About this task ▸ Return every line below exactly, without dropping any.
====================
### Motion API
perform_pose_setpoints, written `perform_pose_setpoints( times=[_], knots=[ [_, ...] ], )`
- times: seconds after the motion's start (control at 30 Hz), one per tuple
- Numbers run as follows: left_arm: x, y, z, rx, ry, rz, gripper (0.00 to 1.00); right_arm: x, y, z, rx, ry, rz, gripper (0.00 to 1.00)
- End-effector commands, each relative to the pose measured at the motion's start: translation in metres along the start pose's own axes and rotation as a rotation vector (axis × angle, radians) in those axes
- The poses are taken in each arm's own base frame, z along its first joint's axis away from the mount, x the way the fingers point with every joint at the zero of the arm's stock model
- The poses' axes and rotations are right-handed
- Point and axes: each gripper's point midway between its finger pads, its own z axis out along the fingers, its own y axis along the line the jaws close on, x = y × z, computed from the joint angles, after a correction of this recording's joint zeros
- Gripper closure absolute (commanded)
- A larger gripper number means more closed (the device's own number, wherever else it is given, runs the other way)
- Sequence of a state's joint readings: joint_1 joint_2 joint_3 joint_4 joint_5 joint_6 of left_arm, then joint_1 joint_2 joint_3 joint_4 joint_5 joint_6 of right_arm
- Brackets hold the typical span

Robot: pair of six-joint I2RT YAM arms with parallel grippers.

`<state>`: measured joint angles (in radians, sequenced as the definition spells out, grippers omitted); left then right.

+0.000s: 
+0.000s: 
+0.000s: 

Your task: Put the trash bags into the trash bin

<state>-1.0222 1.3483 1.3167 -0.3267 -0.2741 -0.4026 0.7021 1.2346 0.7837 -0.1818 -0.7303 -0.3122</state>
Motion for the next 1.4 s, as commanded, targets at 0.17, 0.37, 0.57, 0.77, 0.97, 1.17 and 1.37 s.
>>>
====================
Exercise answer ▸
### Motion API
perform_pose_setpoints, written `perform_pose_setpoints( times=[_], knots=[ [_, ...] ], )`
- times: seconds after the motion's start (control at 30 Hz), one per tuple
- Numbers run as follows: left_arm: x, y, z, rx, ry, rz, gripper (0.00 to 1.00); right_arm: x, y, z, rx, ry, rz, gripper (0.00 to 1.00)
- End-effector commands, each relative to the pose measured at the motion's start: translation in metres along the start pose's own axes and rotation as a rotation vector (axis × angle, radians) in those axes
- The poses are taken in each arm's own base frame, z along its first joint's axis away from the mount, x the way the fingers point with every joint at the zero of the arm's stock model
- The poses' axes and rotations are right-handed
- Point and axes: each gripper's point midway between its finger pads, its own z axis out along the fingers, its own y axis along the line the jaws close on, x = y × z, computed from the joint angles, after a correction of this recording's joint zeros
- Gripper closure absolute (commanded)
- A larger gripper number means more closed (the device's own number, wherever else it is given, runs the other way)
- Sequence of a state's joint readings: joint_1 joint_2 joint_3 joint_4 joint_5 joint_6 of left_arm, then joint_1 joint_2 joint_3 joint_4 joint_5 joint_6 of right_arm
- Brackets hold the typical span

Robot: pair of six-joint I2RT YAM arms with parallel grippers.

`<state>`: measured joint angles (in radians, sequenced as the definition spells out, grippers omitted); left then right.

+0.000s: 
+0.000s: 
+0.000s: 

Your task: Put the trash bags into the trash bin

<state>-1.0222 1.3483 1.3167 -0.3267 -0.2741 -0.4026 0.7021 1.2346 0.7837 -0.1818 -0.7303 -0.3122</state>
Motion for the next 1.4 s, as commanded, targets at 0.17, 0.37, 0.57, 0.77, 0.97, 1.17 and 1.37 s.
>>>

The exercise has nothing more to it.